- Born: 1957 (age 68–69) Madrid, Spain
- Education: McGill University (BA, BA, MA, PhD)
- Occupations: Psychologist; Academic;
- Employer: University of Nevada, Las Vegas
- Known for: Research on female sexuality and sexual health
- Title: Acting President of the University of Nevada, Las Vegas
- Predecessor: Len Jessup
- Successor: Keith E. Whitfield

= Marta Meana =

Spanish-American psychologist and academic

Marta Meana (born 1957) is a Spanish-American psychologist known for her work on female sexuality and sexual health. She served as a professor and acting president at the University of Nevada, Las Vegas.

== Early life and education ==
Meana was born in Madrid, Spain, in 1957. She earned two Bachelor of Arts degrees—one in Psychology and one in English Literature—as well as a Master of Arts in English Literature and a Ph.D. in Clinical Psychology, all from McGill University in Montreal, Canada. Her dissertation was titled Deconstructing Dyspareunia: Description, Classification and Biopsychosocial Correlates of a Pain Disorder.

== Career ==
Meana served as a professor of psychology at the University of Nevada, Las Vegas (UNLV) from 1997 until her retirement in 2024.

Her primary area of research focuses on sexual desire and sexual pain disorders in women, approached from both essentialist and social constructivist perspectives. She has been first or lead author on over 60 academic articles related to sexual health and has co-authored dozens more.

Meana is listed as an advisor to the DSM-5 Task Force on Sexual Desires according to her biography,. Her name does not appear on the official DSM-5 Task Force subgroup member lists or in published commentaries considered by the committee.

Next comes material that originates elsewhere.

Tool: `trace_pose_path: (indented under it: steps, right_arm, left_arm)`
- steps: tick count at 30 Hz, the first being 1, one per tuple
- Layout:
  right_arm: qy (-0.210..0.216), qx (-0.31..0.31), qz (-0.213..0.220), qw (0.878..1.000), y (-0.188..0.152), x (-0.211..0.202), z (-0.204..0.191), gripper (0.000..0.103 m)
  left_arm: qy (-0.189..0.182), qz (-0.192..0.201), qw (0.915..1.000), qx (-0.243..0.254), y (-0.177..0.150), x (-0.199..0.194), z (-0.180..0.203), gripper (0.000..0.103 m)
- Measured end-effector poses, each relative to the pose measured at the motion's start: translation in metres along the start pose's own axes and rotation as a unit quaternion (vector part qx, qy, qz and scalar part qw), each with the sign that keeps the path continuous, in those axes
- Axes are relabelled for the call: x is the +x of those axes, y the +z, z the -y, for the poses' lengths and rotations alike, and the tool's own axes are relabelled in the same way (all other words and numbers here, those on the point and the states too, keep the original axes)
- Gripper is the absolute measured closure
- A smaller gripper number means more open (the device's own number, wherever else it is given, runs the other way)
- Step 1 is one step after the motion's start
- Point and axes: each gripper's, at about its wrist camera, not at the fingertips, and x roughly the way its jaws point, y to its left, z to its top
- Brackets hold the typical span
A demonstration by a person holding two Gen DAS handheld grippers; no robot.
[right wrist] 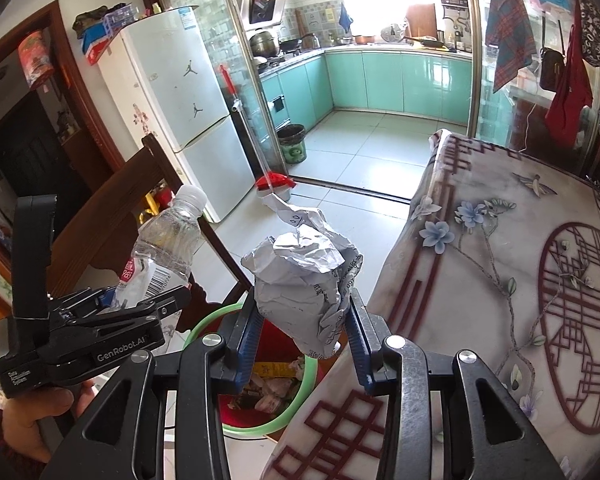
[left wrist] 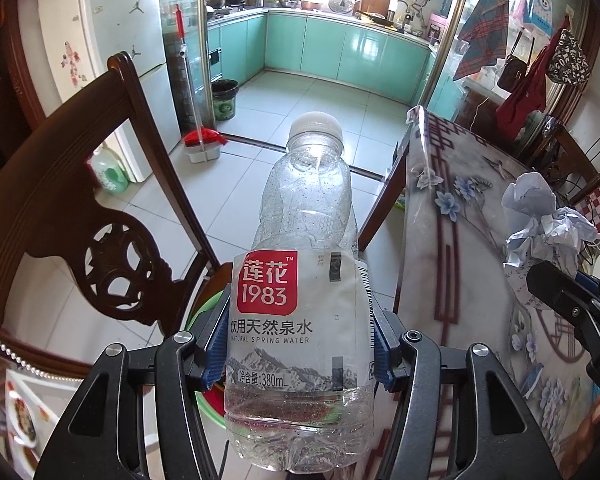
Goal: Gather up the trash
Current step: 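Carry the foil paper and water bottle with both tools over the bucket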
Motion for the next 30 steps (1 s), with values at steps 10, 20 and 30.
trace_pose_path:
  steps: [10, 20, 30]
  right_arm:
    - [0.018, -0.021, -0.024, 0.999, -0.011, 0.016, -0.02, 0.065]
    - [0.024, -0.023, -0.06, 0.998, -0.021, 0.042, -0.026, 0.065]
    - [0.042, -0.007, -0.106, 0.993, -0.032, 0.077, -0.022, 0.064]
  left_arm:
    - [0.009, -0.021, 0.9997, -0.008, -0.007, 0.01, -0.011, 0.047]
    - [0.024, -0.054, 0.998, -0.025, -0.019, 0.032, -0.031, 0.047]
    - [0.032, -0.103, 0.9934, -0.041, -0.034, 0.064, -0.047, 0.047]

Meana has contributed to academic discussions on the theory of autogynephilia, a controversial hypothesis related to transgender identity. Some of her editorial and research contributions have been cited in scholarly critiques of the theory.

The theory itself has been the subject of debate in the field of psychology and among transgender advocacy groups. Critics argue that autogynephilia pathologizes transgender women and may contribute to social stigma. These criticisms are not specifically directed at Meana’s work, but reflect broader controversies surrounding the concept.

== Professional affiliations ==
- Acting President of UNLV (2018–2020)
- President of the Society for Sex Therapy and Research (SSTAR) from 2011 to 2013

== Awards ==
- 2018: SSTAR Masters and Johnson Lifetime Achievement Award
- 2015: Nevada Psychological Association James Mikawa Award
- 2013: UNLV Barrick Distinguished Scholar Award
She is a Fellow of the Society for the Scientific Study of Sexuality.